● **TASK DESCRIPTION**
The lines to copy from the data below are those that hold the string "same".

● **DATA EXTRACTS**
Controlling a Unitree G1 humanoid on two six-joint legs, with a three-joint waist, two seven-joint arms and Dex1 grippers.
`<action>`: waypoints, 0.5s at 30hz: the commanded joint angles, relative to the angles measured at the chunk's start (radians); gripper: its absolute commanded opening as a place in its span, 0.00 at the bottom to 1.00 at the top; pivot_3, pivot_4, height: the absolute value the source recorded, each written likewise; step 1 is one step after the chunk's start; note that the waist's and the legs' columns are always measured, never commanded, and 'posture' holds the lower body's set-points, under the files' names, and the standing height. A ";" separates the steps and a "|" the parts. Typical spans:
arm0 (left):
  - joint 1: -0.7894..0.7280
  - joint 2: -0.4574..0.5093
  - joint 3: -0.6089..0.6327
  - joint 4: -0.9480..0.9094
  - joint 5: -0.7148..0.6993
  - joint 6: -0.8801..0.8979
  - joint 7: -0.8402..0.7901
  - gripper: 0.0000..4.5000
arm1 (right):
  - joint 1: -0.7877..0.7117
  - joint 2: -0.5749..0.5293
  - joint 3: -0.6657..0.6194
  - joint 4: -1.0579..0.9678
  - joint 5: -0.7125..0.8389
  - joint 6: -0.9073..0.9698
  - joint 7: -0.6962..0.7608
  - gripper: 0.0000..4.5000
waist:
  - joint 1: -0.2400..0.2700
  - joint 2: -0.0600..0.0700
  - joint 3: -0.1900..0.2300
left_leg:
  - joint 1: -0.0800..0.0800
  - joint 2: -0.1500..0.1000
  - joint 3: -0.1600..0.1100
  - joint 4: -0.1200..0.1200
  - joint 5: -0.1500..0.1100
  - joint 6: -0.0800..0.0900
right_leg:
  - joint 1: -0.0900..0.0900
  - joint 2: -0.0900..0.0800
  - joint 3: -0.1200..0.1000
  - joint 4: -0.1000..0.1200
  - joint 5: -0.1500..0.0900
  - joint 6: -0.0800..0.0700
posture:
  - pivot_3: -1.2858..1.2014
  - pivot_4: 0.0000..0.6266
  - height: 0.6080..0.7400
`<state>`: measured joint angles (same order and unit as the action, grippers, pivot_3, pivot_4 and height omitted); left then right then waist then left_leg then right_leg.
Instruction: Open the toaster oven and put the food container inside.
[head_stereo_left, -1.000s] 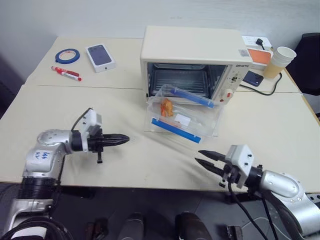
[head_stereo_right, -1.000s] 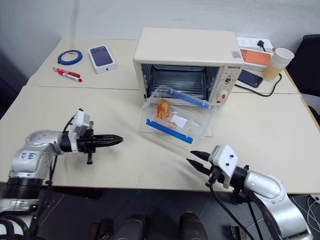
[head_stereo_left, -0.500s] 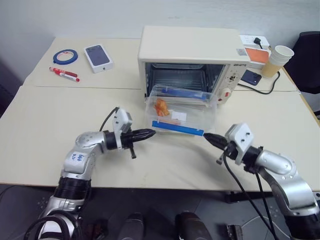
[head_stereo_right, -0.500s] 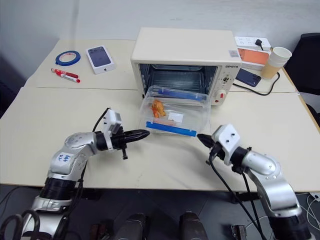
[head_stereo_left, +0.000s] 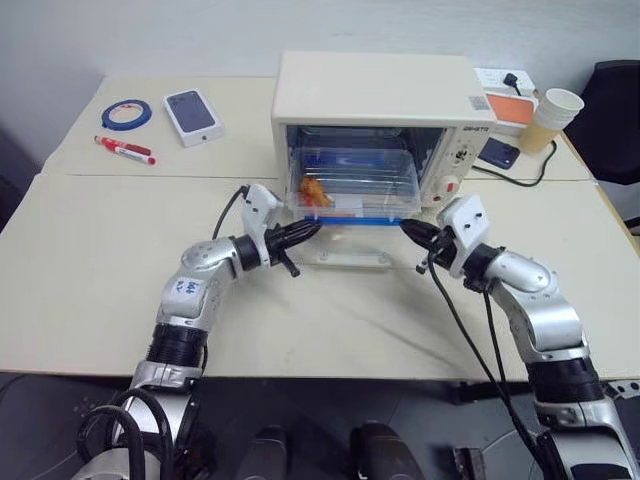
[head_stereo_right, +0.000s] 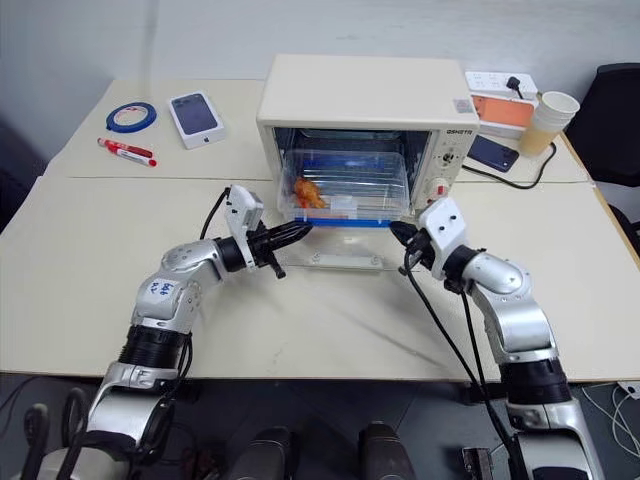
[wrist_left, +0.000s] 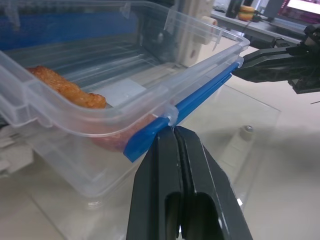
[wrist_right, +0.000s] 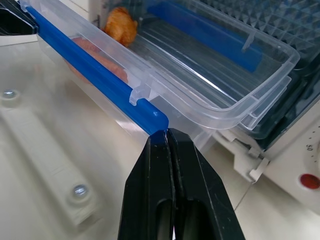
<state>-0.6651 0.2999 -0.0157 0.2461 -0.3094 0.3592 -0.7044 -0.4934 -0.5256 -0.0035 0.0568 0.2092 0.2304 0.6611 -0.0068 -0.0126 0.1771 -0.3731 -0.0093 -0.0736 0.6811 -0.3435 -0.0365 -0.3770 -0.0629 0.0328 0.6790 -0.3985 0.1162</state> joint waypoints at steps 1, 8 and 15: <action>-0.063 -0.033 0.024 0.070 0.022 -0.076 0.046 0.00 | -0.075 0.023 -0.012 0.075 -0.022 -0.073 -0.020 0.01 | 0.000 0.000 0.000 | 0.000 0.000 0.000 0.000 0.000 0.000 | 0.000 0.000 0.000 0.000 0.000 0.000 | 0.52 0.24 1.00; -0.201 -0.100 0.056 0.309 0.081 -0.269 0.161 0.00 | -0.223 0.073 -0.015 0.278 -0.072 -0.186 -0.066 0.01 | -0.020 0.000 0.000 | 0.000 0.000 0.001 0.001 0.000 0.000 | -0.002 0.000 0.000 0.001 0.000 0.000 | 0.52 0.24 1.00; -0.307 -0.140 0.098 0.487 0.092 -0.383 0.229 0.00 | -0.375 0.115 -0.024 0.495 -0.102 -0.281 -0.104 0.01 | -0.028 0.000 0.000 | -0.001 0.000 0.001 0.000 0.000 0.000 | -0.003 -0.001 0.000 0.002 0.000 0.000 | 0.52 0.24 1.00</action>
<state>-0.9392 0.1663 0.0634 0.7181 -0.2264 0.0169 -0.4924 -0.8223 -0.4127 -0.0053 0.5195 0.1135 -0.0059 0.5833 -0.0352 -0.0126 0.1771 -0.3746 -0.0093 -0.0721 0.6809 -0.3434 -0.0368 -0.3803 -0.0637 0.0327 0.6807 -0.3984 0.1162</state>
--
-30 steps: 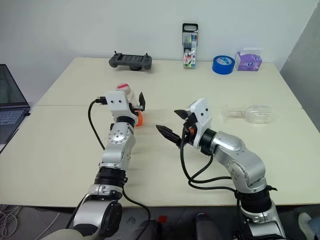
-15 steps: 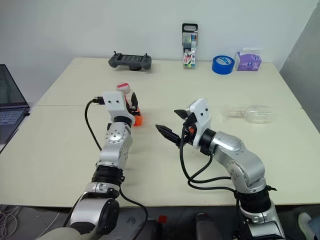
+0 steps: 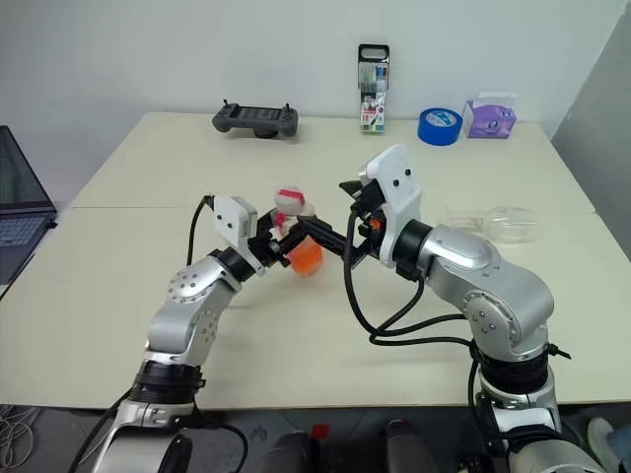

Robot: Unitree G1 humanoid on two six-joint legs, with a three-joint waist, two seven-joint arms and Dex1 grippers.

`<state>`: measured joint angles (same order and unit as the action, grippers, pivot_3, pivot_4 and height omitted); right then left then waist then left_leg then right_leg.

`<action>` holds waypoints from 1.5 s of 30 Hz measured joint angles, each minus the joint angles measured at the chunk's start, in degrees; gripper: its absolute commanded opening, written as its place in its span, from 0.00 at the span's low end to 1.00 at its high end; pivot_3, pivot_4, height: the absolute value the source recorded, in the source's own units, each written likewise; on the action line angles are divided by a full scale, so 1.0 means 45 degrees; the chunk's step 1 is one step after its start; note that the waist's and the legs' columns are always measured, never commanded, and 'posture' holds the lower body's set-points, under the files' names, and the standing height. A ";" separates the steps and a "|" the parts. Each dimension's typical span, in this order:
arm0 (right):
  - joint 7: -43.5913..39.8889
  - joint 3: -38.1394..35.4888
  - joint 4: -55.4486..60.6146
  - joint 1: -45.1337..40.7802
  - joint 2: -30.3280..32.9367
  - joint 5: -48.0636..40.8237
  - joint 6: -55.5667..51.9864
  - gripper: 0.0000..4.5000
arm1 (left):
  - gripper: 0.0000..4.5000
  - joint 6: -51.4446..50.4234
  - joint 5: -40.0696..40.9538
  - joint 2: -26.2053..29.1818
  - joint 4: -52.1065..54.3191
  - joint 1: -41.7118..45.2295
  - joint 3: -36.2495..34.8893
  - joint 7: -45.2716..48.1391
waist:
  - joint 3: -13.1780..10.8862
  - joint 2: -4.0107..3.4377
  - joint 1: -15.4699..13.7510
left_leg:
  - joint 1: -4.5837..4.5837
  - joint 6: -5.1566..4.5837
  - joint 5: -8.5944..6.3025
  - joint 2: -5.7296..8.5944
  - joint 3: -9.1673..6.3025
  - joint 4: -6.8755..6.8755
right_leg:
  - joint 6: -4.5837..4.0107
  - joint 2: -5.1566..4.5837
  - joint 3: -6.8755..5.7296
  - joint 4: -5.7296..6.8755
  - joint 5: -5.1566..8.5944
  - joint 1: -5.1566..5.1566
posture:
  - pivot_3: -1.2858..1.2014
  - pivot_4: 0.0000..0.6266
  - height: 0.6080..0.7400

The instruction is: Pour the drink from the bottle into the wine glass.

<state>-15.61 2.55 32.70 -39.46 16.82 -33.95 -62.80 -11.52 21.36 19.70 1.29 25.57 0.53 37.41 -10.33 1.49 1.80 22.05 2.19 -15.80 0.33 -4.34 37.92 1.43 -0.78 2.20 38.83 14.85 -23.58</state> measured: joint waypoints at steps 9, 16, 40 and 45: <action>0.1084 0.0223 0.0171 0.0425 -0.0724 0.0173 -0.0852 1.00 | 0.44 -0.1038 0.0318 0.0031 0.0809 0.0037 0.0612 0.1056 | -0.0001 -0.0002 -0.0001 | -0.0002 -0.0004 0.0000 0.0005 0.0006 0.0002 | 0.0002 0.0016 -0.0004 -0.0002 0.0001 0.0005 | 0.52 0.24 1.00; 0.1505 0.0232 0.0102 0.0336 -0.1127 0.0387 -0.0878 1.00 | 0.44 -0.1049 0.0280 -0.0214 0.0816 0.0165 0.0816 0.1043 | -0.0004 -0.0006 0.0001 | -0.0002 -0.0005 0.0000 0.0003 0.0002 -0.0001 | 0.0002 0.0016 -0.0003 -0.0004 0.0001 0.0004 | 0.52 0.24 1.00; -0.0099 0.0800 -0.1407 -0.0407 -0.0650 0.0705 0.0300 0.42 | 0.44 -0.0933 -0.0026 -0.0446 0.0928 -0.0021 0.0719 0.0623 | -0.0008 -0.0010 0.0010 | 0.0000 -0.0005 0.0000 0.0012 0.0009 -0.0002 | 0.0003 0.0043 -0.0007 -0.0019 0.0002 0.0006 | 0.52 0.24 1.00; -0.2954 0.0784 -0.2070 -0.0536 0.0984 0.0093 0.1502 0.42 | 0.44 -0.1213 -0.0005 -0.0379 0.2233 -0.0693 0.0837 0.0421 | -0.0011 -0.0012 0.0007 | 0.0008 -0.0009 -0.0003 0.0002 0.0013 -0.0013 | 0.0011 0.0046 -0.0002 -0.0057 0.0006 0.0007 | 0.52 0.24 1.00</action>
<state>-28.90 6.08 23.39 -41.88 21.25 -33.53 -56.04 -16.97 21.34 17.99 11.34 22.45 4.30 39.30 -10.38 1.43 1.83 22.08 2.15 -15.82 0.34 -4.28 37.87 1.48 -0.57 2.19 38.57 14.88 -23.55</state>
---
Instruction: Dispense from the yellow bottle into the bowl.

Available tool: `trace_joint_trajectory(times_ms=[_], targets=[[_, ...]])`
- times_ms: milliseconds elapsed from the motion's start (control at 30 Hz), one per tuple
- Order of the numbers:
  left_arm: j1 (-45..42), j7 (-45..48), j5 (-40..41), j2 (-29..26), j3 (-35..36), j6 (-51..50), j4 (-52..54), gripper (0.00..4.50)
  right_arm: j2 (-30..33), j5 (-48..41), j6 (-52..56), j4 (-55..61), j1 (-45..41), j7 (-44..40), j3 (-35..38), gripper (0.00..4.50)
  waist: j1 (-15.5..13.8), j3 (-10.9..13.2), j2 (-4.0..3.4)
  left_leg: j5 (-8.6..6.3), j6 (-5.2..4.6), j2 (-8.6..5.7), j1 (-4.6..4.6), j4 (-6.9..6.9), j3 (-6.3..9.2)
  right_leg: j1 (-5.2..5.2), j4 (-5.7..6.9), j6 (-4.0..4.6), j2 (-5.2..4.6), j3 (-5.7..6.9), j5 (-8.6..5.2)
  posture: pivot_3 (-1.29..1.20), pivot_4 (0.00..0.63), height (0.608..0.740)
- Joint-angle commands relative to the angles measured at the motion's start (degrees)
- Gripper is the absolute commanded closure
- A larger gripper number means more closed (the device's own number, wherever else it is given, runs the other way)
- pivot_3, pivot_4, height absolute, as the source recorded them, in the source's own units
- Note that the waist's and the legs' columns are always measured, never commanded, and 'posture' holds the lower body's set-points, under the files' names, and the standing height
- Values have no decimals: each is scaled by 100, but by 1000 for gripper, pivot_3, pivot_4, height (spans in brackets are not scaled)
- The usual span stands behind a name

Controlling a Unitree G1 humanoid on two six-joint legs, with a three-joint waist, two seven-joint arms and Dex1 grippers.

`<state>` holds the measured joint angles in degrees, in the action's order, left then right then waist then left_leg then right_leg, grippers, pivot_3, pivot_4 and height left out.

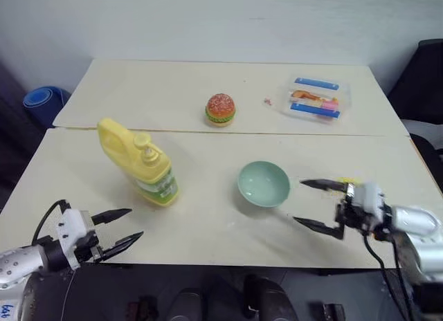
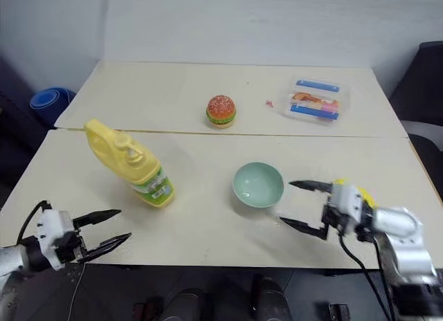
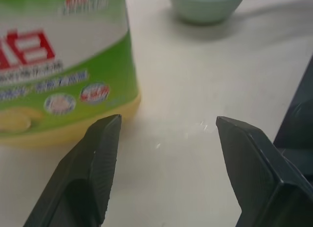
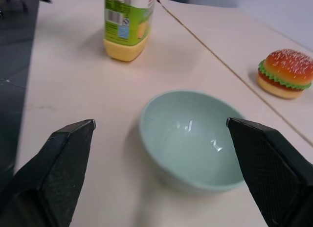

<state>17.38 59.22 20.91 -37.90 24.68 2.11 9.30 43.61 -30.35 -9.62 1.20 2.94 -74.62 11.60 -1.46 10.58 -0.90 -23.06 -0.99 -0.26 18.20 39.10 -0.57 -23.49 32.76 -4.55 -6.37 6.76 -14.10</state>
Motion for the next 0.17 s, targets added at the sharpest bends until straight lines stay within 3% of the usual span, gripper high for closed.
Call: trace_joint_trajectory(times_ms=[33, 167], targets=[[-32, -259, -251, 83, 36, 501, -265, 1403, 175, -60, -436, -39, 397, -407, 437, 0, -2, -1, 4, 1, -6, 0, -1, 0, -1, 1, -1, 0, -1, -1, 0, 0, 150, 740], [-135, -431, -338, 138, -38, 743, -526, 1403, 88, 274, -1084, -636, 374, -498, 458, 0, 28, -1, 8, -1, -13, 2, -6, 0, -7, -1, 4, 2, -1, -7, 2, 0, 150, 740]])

● **RESULT**
`<state>`: measured joint angles (same order and unit as the action, grippers, pivot_3, pivot_4 and height omitted); left then right then waist then left_leg then right_leg.
`<state>`: measured joint angles (same order and unit as the action, grippers, pivot_3, pivot_4 and height omitted); right then left then waist then left_leg then right_leg.

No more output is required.